Collin Liu1, 2, Anitha Priya Krishnan3, Lirong Yan4, Jeffrey R. Alger4, John Ringman5, Danny JJ Wang1, 6

1Ahmanson-Lovelace Brain Mapping Center, UCLA , Los Angeles, CA, United States; 2Neurobehavior Unit, VA Greater LA Healthcare System, Los Angeles, CA, United States; 3Molecular Imaging Center, USC, Los Angeles, CA; 4Ahmanson-Lovelace Brain Mapping Center, UCLA, Los Angeles, CA, United States; 5Neurology, UCLA, Los Angeles, CA; 6Neurology, UCLA, Los Angeles , CA

Interpretation of biological signals is essential for diagnosing diseases.
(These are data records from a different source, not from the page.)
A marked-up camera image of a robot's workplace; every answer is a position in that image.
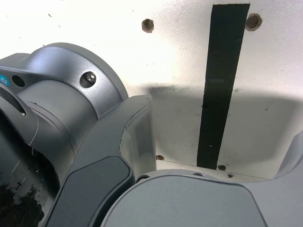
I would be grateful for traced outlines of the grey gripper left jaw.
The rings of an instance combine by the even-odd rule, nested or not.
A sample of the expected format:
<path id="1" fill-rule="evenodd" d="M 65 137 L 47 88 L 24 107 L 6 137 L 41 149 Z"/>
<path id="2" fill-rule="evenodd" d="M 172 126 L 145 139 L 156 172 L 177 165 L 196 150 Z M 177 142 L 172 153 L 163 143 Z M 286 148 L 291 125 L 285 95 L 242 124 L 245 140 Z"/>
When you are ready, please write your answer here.
<path id="1" fill-rule="evenodd" d="M 136 179 L 155 170 L 152 96 L 133 96 L 110 109 L 92 127 L 45 226 L 99 227 Z"/>

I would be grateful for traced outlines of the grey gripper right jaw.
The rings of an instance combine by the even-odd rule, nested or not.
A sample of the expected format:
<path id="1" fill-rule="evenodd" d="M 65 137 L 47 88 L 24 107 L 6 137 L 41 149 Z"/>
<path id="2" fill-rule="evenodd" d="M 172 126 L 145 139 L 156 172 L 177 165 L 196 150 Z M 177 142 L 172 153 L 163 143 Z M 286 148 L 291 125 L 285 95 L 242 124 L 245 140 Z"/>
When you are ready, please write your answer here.
<path id="1" fill-rule="evenodd" d="M 168 173 L 135 184 L 113 204 L 104 227 L 300 227 L 303 135 L 297 134 L 275 178 L 228 182 Z"/>

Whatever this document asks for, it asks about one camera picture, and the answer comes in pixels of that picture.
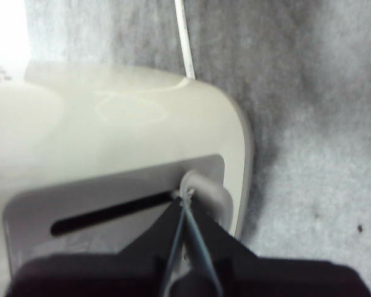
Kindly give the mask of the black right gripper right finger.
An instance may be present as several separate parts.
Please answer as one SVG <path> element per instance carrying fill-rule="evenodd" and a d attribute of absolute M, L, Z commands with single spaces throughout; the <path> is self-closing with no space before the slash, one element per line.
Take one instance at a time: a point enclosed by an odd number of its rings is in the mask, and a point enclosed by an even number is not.
<path fill-rule="evenodd" d="M 172 285 L 173 296 L 371 296 L 359 274 L 345 265 L 259 257 L 228 234 L 193 200 L 192 231 L 199 264 Z"/>

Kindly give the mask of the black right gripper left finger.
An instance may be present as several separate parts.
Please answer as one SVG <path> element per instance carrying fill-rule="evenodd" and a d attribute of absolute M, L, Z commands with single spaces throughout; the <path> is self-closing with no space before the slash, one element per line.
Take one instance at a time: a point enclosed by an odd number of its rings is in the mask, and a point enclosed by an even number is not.
<path fill-rule="evenodd" d="M 25 263 L 6 296 L 158 296 L 181 218 L 181 200 L 114 254 L 53 254 Z"/>

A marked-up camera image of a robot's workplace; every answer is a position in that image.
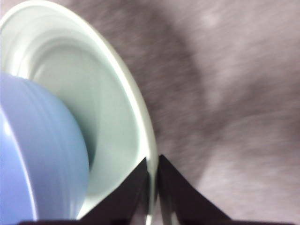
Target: gray carpet
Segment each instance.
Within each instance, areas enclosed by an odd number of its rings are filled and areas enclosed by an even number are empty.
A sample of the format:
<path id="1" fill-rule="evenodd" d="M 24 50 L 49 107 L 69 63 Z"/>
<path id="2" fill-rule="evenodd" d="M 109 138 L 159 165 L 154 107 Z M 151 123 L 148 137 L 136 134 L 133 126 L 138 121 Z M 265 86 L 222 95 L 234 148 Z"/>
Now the gray carpet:
<path id="1" fill-rule="evenodd" d="M 300 224 L 300 1 L 55 2 L 115 47 L 197 190 L 234 219 Z"/>

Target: light green plate
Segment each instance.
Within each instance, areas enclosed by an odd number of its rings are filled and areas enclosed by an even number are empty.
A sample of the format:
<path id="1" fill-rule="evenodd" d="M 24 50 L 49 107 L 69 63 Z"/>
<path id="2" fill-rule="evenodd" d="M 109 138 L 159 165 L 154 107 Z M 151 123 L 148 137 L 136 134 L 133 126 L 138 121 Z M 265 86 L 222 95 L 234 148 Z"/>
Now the light green plate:
<path id="1" fill-rule="evenodd" d="M 1 71 L 31 79 L 73 113 L 87 144 L 84 216 L 147 158 L 151 223 L 158 155 L 141 93 L 123 61 L 87 22 L 48 1 L 27 1 L 1 20 Z"/>

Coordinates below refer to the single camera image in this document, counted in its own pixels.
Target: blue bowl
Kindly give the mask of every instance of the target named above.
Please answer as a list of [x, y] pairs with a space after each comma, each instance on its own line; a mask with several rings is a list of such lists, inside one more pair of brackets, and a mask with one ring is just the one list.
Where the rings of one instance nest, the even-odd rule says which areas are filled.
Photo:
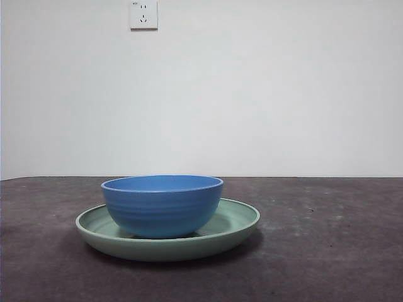
[[206, 224], [224, 182], [215, 177], [156, 175], [114, 179], [101, 187], [109, 214], [128, 233], [174, 238]]

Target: green plate
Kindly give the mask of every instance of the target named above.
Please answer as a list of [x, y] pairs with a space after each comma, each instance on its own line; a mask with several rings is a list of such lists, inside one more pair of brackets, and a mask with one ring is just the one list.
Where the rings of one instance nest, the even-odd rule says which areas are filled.
[[81, 213], [76, 225], [90, 246], [102, 253], [139, 261], [181, 261], [202, 258], [239, 245], [256, 228], [259, 211], [230, 199], [220, 199], [212, 219], [184, 238], [146, 239], [123, 231], [105, 205]]

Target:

Pattern recognition and spectral analyses have commonly been used. More recently a non-linear time-series analysis called approximate entropy has been applied to EEG, ECG, and hormonal levels. Here we applied approximate entropy to resting state BOLD fMRI time-series, to characterize the complexity of the signal in normal aging and familial Alzheimer's disease. Similar calculation can be made between the time-series of a seed voxel and that of all other voxels to provide a measure of synchronicity. This is called cross-approximate entropy. These analyses might provide novel measures of functional connectivity, complementary to cross-correlation.